Yale Global Tic Severity Scale (YGTSS) is a semi-structured, clinician-rated instrument of motor and phonic tic severity.  A separate, one-item impairment rating is also included that captures distress and impairment in interpersonal, academic and occupational realms due to all endorsed tics. 

 

Administration Schedule:  Bi-weekly for a period of time specified by the psychiatrist.

 

3.      Child and Adolescent Functional Assessment Scale (CAFAS)
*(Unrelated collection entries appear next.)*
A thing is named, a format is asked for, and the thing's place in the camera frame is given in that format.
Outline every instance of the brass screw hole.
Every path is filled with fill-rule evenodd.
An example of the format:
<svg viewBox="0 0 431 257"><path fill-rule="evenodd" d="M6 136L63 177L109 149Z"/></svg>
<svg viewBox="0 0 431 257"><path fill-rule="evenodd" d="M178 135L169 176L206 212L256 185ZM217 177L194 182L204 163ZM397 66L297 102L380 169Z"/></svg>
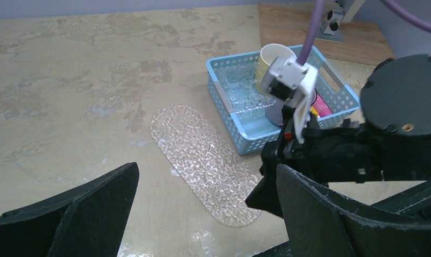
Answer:
<svg viewBox="0 0 431 257"><path fill-rule="evenodd" d="M408 124L404 125L401 129L404 132L409 132L409 131L414 129L414 125L408 123Z"/></svg>

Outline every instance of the wooden board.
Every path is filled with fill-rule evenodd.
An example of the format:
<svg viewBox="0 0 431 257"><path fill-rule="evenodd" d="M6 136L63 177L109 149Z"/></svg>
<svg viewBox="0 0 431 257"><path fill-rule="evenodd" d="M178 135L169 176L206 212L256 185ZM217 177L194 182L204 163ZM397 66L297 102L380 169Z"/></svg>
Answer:
<svg viewBox="0 0 431 257"><path fill-rule="evenodd" d="M282 5L260 4L261 45L303 44L311 14ZM340 25L344 43L316 40L315 46L326 58L377 65L393 57L387 41L374 23L353 20Z"/></svg>

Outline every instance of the beige marble table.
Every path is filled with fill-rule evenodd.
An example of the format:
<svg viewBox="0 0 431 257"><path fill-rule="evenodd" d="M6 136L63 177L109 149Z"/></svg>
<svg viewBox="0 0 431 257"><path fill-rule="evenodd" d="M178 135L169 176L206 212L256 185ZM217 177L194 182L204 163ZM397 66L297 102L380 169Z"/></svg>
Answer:
<svg viewBox="0 0 431 257"><path fill-rule="evenodd" d="M232 146L205 61L259 48L253 5L0 20L0 214L137 162L119 256L240 257L286 241L283 221L266 212L243 228L212 218L149 132L158 109L187 104ZM356 93L373 70L333 65ZM258 173L258 155L244 159ZM331 187L373 203L412 184Z"/></svg>

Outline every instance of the cup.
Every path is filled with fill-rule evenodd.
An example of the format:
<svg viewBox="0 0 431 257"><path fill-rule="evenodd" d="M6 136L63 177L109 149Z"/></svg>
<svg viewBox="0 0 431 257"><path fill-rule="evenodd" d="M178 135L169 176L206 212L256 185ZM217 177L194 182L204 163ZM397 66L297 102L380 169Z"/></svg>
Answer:
<svg viewBox="0 0 431 257"><path fill-rule="evenodd" d="M256 68L255 74L255 87L258 93L262 95L264 94L261 89L262 78L264 77L264 74L266 73L271 63L277 57L296 58L296 54L291 49L282 44L268 44L261 48L258 58L258 66Z"/></svg>

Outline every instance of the textured plastic mat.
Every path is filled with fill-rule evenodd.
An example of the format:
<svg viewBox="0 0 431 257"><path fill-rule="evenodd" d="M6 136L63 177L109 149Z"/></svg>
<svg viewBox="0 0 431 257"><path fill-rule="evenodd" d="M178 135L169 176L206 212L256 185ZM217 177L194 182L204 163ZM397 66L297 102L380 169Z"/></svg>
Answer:
<svg viewBox="0 0 431 257"><path fill-rule="evenodd" d="M228 226L245 226L260 214L244 203L258 178L204 117L170 105L150 122L152 138L207 210Z"/></svg>
Residents are assessed upon admission, toward the end of each rewaiver period but prior to the next interagency team meeting and at discharge through the use of CAFAS. The CAFAS information is documented in the treatment plan as well as the discharge summary. It uses mutually agreeable and reliable measures of the resident’s choices, goals, strengths, symptoms, and behavioral patterns.

 

Administration Schedule:  Baseline, 4-months and Discharge

 

 

 

 

4.      Biopsychosocial Assessment

A biopsychosocial assessment is completed on each resident by an interdisciplinary team including admissions, clinical, nursing, recreation, and education staff. This comprehensive diagnostic procedure is intended to examine all significant areas of the resident’s life, including cultural and spiritual, and is used with other assessments for ongoing development of the treatment plan.

 

Administration Schedule:  Baseline

 

 

 

 

 

 

 

 

 

 

 

 

 

 

 

 

 

 

 

 

 

 

 

 

 

 

 

 

 

Aftercare Telepsychiatry Services

 

 

In the Spring of 2010, The Bradley Center began to provide Aftercare Telepsychiatry services for a number of youth discharging from our programs.  Telepsychiatry aftercare services are available to youth over age 14 in York and Adams counties.  This service will allow our psychiatrists the opportunity to provide 3 – 6 months of psychiatric aftercare services to include medication evaluation and psychiatric evaluations and treatment until the youth’s care can be transferred to a community psychiatrist.  Too often, children and youth are returned to their community after an RTF stay and due to a number of reasons, are not able to get a psychiatric appointment for some time after discharge. Children that are sent to Bradley often are referred by a county program that is more than 2 hours away.  Although it is ideal to keep the child in the community, a number of factors prohibit that from occurring.  

 

The Bradley Center provides services post discharge allowing for continuity of care from a more restrictive setting to a less restrictive level of care.  We also believe that a transition from one psychiatrist to another will take some time, and psychiatric collaboration as well as a strong case management component will allow for increased positive outcomes when a child is discharged from RTF care. 

 

The Bradley Center also has the capacity to  provide family therapy sessions via video conferencing while the child is receiving treatment in the facility to accommodate families that reside a long distance from the point of care. 

 

This is an innovative way to use telemedicine to best meet the needs of youth and their families. 

 

 

 

 

 

 

 

 

 

 

 

The Bradley Center

The Blue Print for Change

 

 

“When people are triggered by reminders of past trauma, they become hyper aroused, and only learning gained during past experiences of hyper arousal and danger will be available to them” (Bloom, 1997). 

 

When our residents are fearful, they cannot think clearly, and revert to their well practiced, though maladaptive responses.   The Bradley Center provides an environment where the therapeutic influences of the milieu and staff allows for the “calm,” whereupon the resident is in a physical and emotional state that is open to “learning” from crisis.